Rachel Baiman

Common Nation of Sorrow, Baiman’s 2023 LP,  was called one of “The Best Albums of the Year (So Far)” by The Boston Globe, awarded 4 stars from American Songwriter, and deemed a “Tremendously and remarkable record” by The Amp.  On the heels of an album release year that saw her play move than 130 shows across the globe, Baiman has made 2024 her “Year of collaboration” with a series of A Side/B Side projects featuring some of her favorite songwriters including Pony Bradshaw, Caroline Spence, Nicholas Jamerson, and Kaia Kater. If Common Nation of Sorrow was a novel, this year’s releases feel more like short stories, just long enough to make you want more. 

Raised in Chicago, Baiman made her way to Nashville at 18 with the dream of being a professional fiddle player and has since released two solo records and an EP, alongside session and side-person work with Kacey Musgraves, Kevin Morby, and Molly Tuttle among many others. As a songwriter, she has garnered a reputation for her specific brand of political and personal lyricism, which Vice’s Noisey described as ‘Flipping off Authority one note at a time”. 
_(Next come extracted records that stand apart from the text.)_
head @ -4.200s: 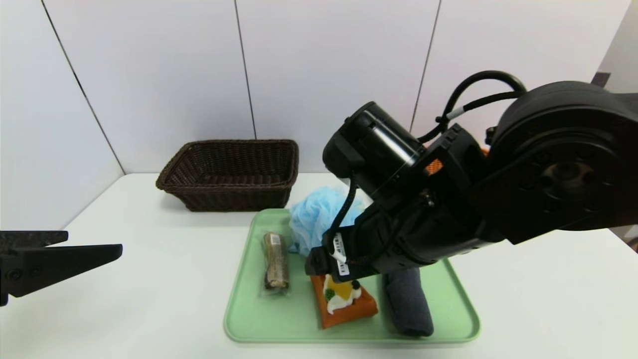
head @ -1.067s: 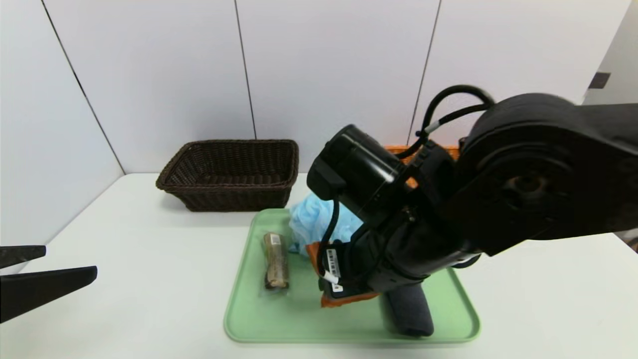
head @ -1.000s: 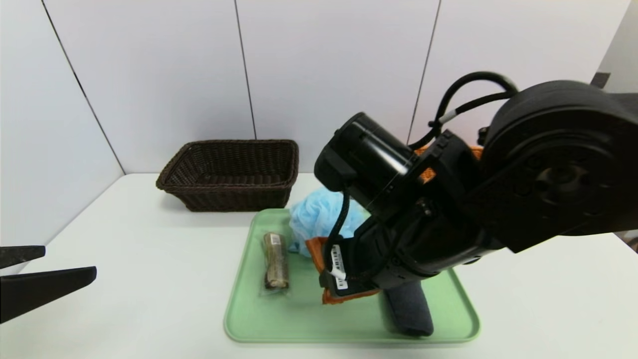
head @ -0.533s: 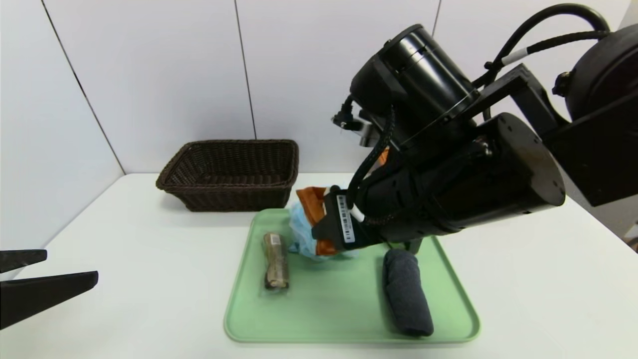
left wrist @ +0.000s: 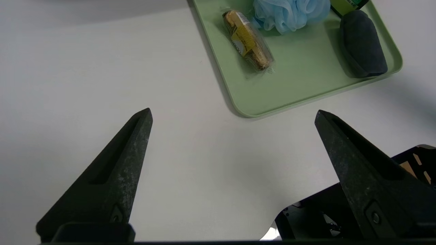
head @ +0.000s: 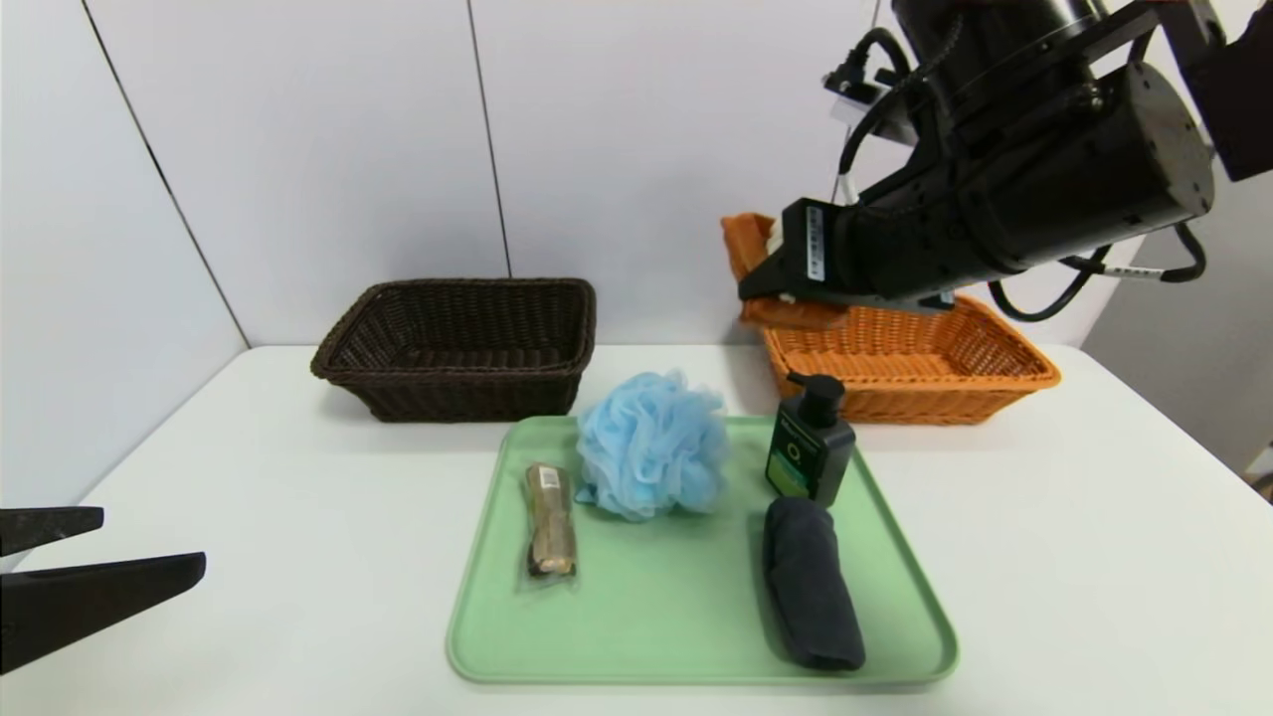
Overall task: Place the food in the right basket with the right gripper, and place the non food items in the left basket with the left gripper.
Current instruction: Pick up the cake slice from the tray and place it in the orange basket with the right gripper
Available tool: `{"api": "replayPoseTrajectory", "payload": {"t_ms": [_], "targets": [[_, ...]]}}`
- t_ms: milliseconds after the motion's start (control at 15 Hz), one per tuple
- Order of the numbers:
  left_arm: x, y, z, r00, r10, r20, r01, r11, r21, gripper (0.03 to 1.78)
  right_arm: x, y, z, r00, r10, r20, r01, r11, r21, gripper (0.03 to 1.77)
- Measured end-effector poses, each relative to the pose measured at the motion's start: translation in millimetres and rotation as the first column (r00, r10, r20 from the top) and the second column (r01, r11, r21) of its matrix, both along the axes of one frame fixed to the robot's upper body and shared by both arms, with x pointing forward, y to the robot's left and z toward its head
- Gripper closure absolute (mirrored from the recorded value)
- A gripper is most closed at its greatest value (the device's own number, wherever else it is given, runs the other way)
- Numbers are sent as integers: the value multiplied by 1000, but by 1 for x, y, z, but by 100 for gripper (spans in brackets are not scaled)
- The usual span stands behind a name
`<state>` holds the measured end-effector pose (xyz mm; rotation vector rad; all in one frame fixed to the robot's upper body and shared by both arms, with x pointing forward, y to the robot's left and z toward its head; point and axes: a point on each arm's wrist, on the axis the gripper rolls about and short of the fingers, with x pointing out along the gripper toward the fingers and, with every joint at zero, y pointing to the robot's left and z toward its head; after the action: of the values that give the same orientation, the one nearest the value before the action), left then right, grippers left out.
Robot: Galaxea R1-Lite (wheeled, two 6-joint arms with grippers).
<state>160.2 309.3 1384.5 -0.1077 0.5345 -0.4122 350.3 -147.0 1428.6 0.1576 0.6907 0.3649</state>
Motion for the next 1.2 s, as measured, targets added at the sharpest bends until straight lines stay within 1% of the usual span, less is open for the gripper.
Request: {"api": "replayPoseTrajectory", "payload": {"t_ms": [133,333,400,533,733,933,1200], "targets": [[0,-2,0,1000,-17,2,17,1000,-3,12,19,-25,-1,997,-75,10,75,997,-25,91],[2,-3,0,1000,-24,0,24,1000,-3,12,54,-56,-16,983,-184,-18,183,981,-61,91],[2,-3,0,1000,-26,0,26,1000,-4,12,66,-65,-23,976,-214,-31,211,975,-66,91],[2,-3,1,1000,-26,0,26,1000,-4,12,92,-80,-37,964,-264,-38,262,963,-58,91],[3,-3,0,1000,-29,-3,29,1000,-6,12,128,-97,-62,944,-329,-35,326,944,-56,91],[3,-4,-2,999,-35,-10,35,999,-4,12,159,-117,-89,919,-392,-26,391,919,-54,91],[4,-5,-2,999,-41,-14,41,999,-2,12,181,-142,-116,891,-452,-48,449,891,-71,91]]}}
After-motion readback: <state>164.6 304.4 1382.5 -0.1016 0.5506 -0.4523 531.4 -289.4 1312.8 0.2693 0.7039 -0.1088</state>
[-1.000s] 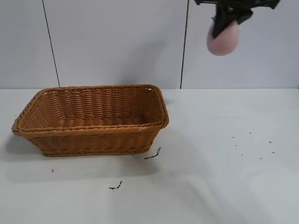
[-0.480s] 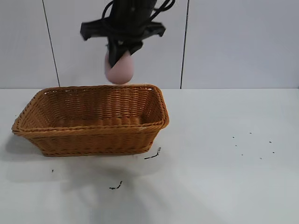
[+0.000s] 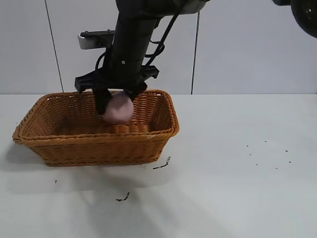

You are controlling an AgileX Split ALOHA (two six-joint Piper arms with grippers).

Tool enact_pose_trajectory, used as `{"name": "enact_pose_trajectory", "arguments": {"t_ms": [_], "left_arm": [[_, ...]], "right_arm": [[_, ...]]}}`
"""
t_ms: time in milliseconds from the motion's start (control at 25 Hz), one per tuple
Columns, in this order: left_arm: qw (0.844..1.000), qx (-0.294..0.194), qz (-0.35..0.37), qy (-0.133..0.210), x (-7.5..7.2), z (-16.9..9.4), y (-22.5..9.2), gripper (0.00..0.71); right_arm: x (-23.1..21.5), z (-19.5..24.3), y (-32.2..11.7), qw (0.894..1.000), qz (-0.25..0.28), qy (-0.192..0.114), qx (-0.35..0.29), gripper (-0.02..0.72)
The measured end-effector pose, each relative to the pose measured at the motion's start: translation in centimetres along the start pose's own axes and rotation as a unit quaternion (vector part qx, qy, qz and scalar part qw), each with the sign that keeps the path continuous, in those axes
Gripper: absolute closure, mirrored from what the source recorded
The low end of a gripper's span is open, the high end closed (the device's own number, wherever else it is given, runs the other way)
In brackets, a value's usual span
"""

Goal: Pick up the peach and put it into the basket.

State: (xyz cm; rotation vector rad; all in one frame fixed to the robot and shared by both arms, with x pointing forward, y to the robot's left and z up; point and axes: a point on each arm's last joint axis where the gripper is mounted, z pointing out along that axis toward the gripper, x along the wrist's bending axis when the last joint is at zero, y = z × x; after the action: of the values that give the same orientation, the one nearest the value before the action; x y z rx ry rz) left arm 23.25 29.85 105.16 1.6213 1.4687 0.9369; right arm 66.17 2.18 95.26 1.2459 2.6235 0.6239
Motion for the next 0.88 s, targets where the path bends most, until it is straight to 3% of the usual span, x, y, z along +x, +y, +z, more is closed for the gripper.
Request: {"name": "enact_pose_trajectory", "arguments": {"t_ms": [160, 480, 680, 880], "left_arm": [[1.0, 0.0, 0.0, 0.0, 0.0, 0.0, 0.0, 0.018], [1.0, 0.0, 0.0, 0.0, 0.0, 0.0, 0.0, 0.018], [1.0, 0.0, 0.0, 0.0, 0.0, 0.0, 0.0, 0.018], [1.0, 0.0, 0.0, 0.0, 0.0, 0.0, 0.0, 0.018]], "right_arm": [[0.1, -0.6, 0.0, 1.0, 0.0, 0.002, 0.018, 0.02], [-3.8, -5.4, 2.2, 0.999, 0.03, -0.015, -0.026, 0.015], [-11.3, -7.2, 1.1, 0.994, 0.092, -0.052, -0.03, 0.014], [-21.0, -9.1, -2.6, 0.98, 0.175, -0.094, 0.001, 0.014]]}}
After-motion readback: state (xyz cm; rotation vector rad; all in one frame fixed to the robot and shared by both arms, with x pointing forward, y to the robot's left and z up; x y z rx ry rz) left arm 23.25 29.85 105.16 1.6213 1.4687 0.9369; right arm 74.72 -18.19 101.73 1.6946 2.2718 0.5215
In contrast with her previous work, (Watchouse’s Andrew Marlin produced her debut album, Shame), Baiman was the sole producer of Common Nation of Sorrow. After recording for twelve days in Nashville with Grammy-Award-winning engineer Sean Sullivan, Baiman traveled to Portland, OR, where she spent two weeks mixing the record with famed engineer and producer Tucker Martine (My Morning Jacket/The Decemberists/First Aid Kit). For her new collaborative singles, she turned to friend and indie-pop writer and producer Clare Reynolds, known professionally as Lollies.  “One thing I learned from producing my own record is that I love producing, as long as it’s not my own parts”, she laughs.  “I thought it would be great to have another kind of collaboration included in these new songs, on the production side.